▸ DATA EXTRACT:
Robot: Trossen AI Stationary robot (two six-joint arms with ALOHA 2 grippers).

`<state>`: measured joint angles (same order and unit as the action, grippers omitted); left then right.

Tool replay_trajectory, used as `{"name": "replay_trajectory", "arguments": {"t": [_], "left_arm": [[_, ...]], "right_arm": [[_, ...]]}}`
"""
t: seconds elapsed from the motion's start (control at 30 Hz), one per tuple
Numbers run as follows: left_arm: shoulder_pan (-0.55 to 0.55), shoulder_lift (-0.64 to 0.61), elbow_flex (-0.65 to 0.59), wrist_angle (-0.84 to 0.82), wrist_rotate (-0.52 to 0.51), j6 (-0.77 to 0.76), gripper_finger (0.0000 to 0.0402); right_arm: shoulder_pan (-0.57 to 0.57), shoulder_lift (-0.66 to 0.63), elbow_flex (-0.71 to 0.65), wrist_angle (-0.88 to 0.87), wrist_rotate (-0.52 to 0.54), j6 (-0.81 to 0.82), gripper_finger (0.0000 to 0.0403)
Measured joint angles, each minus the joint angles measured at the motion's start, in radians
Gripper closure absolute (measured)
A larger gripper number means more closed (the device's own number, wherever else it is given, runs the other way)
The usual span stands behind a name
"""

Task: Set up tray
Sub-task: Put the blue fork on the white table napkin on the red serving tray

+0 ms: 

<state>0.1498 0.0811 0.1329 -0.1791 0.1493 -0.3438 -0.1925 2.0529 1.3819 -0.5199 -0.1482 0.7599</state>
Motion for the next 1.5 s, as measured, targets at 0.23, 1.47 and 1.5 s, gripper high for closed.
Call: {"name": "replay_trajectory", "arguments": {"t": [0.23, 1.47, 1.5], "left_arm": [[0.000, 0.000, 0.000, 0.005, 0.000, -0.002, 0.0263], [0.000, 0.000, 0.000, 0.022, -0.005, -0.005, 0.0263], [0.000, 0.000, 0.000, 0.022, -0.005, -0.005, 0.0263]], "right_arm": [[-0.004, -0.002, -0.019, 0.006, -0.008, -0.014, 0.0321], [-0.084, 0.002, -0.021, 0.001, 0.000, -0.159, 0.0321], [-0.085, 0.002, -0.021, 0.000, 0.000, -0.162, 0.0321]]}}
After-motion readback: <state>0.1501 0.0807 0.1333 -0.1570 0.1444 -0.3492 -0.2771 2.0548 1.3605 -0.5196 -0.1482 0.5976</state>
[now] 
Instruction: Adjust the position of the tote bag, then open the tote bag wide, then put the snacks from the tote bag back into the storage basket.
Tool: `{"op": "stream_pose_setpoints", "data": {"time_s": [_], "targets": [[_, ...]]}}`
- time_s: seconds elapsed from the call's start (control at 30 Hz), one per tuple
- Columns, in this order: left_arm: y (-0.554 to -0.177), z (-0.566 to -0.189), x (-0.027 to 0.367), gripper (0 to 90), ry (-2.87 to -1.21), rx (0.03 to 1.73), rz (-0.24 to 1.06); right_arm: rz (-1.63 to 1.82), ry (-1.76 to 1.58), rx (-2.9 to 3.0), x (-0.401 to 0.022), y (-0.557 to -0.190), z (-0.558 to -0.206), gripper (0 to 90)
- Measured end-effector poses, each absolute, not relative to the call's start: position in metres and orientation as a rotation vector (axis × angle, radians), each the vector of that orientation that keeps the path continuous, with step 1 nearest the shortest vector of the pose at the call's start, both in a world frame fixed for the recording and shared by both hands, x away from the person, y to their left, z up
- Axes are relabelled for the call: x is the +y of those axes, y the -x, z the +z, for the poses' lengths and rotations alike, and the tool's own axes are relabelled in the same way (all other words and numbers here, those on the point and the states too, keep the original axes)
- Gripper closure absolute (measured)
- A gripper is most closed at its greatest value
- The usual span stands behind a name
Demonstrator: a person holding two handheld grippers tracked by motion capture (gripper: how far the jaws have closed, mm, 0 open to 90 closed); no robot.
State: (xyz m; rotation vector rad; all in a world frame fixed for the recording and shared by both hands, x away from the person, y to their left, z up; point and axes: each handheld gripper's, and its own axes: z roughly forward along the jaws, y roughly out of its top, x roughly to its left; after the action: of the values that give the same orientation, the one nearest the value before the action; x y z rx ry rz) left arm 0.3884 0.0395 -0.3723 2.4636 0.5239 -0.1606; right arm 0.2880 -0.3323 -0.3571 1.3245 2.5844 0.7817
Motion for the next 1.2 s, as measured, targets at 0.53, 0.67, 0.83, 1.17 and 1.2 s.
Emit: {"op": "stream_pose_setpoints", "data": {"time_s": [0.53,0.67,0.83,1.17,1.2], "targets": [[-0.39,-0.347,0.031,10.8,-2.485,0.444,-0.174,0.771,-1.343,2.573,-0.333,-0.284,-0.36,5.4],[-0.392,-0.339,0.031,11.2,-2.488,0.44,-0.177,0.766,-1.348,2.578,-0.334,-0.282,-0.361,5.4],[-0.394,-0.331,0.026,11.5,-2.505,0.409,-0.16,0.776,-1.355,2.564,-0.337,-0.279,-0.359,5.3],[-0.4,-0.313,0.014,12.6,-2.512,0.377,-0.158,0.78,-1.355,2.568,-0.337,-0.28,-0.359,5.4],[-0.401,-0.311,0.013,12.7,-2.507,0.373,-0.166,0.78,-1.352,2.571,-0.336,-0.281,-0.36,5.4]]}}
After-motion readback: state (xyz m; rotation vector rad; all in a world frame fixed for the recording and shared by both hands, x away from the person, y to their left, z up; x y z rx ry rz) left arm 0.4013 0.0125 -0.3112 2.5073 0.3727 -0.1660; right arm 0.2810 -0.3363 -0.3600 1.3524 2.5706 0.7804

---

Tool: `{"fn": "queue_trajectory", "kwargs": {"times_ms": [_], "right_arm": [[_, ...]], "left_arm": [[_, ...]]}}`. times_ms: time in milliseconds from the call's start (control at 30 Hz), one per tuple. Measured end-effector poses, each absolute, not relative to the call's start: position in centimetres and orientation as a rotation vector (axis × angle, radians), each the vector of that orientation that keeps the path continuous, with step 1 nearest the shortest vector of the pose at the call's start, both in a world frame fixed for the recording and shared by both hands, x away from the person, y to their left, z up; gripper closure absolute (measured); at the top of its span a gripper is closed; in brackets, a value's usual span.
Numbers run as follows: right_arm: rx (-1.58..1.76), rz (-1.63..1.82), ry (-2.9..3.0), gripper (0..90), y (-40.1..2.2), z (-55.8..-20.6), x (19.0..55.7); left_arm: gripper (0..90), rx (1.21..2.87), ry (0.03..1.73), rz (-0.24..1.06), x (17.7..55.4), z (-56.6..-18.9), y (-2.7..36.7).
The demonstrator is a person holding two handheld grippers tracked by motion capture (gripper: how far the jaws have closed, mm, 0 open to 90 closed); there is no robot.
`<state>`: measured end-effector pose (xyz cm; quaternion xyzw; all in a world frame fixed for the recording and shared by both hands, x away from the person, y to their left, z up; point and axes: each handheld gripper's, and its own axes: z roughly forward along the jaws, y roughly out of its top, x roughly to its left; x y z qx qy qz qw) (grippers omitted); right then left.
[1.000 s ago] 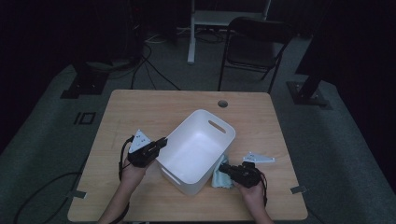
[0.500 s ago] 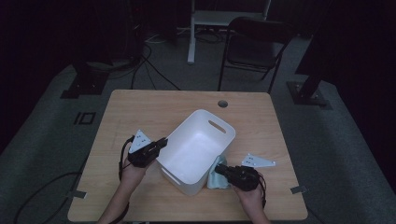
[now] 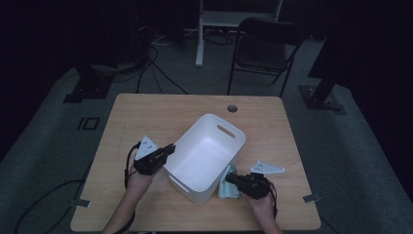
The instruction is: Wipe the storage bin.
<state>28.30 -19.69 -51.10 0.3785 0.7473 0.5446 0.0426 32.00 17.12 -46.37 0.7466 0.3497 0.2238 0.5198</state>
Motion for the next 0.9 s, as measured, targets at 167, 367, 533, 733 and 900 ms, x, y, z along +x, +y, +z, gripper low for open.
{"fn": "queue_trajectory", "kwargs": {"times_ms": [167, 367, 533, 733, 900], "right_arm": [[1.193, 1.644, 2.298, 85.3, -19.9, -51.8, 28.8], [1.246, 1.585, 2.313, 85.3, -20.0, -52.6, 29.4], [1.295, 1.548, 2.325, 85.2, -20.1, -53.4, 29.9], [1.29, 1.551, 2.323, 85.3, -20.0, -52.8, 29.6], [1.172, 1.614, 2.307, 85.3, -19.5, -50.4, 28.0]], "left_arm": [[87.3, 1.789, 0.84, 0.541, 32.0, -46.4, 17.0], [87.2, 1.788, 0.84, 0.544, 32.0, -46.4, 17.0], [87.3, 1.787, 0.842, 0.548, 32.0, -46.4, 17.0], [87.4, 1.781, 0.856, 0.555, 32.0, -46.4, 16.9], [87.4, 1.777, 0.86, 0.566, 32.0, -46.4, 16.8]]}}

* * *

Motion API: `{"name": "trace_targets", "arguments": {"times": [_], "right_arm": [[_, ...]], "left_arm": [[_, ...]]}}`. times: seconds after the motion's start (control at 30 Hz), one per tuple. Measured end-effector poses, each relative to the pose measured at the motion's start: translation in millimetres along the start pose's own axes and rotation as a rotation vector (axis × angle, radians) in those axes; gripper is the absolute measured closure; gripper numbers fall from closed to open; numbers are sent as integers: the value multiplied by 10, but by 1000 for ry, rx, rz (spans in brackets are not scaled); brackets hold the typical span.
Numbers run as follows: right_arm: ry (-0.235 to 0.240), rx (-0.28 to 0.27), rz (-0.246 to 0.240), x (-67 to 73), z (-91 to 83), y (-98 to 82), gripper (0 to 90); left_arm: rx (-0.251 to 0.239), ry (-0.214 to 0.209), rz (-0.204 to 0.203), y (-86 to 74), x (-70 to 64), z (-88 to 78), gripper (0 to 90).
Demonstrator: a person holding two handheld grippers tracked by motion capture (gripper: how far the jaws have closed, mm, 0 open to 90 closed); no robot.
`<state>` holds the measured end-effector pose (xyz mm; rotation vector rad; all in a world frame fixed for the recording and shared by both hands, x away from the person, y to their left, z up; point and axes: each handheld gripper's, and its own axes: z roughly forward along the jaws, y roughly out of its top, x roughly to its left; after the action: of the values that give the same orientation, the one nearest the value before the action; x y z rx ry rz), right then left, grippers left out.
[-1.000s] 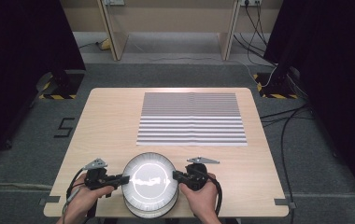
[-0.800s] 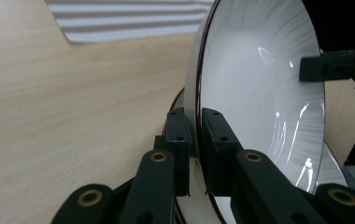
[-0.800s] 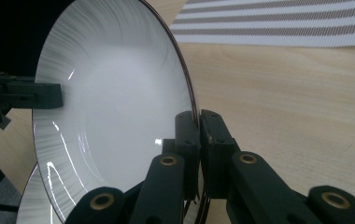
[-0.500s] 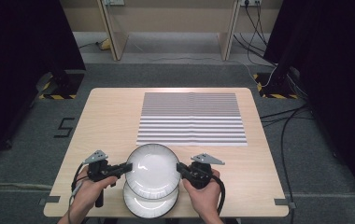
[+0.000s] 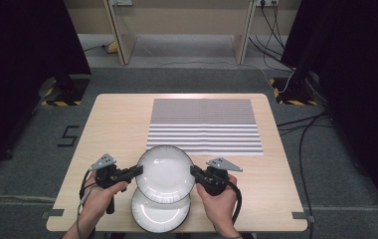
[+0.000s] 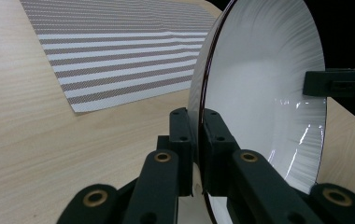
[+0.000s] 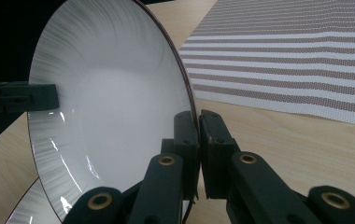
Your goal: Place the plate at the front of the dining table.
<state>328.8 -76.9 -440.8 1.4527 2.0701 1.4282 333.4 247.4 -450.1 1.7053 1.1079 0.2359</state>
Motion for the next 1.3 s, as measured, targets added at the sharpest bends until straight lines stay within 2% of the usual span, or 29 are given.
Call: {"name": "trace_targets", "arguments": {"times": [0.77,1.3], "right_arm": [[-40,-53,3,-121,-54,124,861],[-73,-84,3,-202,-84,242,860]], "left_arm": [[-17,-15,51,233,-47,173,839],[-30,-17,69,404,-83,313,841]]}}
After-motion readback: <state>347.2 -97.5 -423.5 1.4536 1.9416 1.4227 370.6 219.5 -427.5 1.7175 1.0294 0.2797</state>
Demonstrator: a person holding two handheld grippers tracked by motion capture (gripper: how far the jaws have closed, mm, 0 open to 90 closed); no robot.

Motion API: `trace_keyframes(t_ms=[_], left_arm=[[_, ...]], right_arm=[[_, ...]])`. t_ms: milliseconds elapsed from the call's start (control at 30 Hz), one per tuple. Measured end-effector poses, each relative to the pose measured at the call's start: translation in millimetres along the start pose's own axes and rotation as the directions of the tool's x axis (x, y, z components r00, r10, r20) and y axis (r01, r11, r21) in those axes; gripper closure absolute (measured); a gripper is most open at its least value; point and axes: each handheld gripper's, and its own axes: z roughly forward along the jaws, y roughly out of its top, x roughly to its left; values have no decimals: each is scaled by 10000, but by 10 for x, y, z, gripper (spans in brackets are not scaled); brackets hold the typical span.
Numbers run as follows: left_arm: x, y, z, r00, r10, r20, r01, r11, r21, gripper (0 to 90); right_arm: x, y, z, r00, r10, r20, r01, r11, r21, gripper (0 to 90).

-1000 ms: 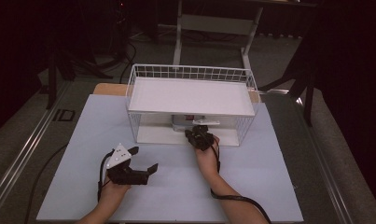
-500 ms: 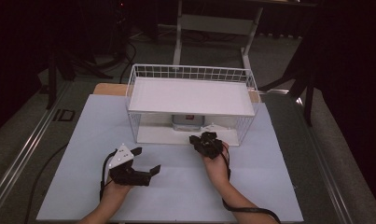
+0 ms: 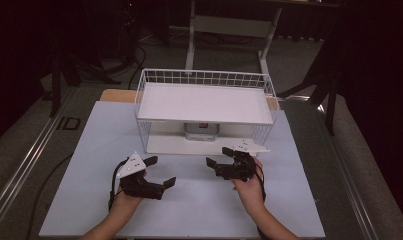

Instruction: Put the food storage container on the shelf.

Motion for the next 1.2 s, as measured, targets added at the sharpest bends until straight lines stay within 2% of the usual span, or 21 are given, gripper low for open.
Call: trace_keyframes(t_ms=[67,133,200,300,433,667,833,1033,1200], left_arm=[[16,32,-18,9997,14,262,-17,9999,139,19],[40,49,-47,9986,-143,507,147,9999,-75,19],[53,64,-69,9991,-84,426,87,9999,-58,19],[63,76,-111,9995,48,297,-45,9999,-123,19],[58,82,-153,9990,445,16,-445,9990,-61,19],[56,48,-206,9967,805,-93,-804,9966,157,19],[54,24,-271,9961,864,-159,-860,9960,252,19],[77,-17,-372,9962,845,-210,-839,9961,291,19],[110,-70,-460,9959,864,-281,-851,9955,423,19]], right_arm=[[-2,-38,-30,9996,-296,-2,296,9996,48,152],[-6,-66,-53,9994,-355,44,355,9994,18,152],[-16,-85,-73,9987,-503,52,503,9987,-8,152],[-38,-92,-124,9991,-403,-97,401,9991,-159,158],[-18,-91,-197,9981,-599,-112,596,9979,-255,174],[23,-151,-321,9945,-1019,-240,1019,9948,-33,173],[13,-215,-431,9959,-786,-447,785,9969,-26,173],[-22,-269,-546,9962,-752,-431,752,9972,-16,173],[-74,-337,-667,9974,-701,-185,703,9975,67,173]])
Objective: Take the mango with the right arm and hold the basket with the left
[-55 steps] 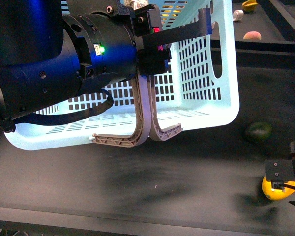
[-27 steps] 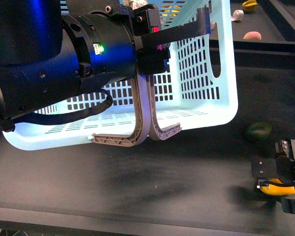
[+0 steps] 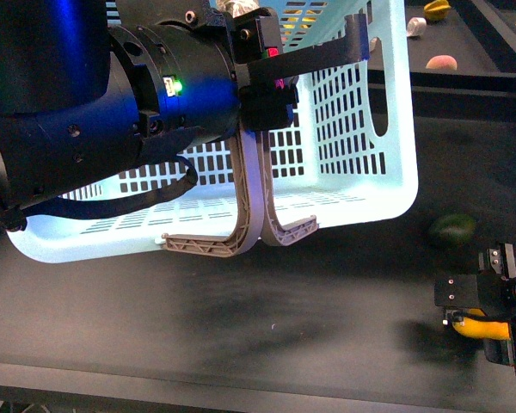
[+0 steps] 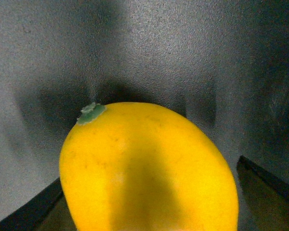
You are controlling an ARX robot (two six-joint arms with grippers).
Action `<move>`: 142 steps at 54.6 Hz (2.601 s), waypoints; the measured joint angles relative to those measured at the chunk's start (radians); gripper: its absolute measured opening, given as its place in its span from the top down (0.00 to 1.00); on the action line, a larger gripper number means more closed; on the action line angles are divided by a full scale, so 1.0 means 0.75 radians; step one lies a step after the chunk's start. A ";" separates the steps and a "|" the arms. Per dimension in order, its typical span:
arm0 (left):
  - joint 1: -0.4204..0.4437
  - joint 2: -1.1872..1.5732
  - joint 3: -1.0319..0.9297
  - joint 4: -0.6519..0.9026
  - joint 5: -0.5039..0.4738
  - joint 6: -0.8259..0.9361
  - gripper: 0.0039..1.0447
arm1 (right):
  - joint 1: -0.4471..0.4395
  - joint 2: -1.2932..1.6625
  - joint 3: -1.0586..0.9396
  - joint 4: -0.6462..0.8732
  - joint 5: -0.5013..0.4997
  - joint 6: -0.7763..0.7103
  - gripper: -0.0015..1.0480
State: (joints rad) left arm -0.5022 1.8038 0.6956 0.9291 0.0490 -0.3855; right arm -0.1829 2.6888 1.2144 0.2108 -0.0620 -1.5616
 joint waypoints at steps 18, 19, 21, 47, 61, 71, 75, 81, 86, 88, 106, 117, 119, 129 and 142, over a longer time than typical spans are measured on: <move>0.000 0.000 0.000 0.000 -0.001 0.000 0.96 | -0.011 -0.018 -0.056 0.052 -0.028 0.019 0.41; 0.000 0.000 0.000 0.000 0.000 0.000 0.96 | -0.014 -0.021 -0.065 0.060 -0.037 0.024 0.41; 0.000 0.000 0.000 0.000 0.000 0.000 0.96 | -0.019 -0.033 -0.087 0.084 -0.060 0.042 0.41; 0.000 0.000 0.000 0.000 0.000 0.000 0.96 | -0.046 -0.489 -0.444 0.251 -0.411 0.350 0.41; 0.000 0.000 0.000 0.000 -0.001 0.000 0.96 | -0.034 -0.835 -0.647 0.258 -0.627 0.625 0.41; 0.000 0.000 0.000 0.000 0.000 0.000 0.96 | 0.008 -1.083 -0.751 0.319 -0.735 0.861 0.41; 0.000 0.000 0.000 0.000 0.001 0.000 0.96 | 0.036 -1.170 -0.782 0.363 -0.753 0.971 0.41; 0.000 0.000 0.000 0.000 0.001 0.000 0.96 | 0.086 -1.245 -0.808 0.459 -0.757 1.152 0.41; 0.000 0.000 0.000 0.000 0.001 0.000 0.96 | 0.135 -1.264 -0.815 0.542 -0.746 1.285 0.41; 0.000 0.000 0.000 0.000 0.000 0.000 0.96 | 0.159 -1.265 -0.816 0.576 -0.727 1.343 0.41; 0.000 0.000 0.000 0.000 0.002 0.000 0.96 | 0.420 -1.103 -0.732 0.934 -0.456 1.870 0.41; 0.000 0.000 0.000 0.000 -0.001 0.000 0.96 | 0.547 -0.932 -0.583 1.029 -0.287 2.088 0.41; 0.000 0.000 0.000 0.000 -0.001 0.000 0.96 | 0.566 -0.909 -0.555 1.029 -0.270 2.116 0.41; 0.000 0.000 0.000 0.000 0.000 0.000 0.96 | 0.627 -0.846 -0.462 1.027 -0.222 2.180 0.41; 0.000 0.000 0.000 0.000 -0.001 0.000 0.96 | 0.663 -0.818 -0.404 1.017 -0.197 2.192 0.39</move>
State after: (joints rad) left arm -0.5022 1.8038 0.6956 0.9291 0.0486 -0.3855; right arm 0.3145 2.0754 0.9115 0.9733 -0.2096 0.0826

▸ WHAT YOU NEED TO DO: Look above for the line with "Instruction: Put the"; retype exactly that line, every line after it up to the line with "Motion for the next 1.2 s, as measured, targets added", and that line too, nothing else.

▸ RESPONSE TO THE EXERCISE:
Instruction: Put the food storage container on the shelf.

Motion for the next 1.2 s, as measured, targets added at the sharpest bends until straight lines stay within 2% of the usual span, or 21 are given, gripper low for open.

With that, the answer is complete.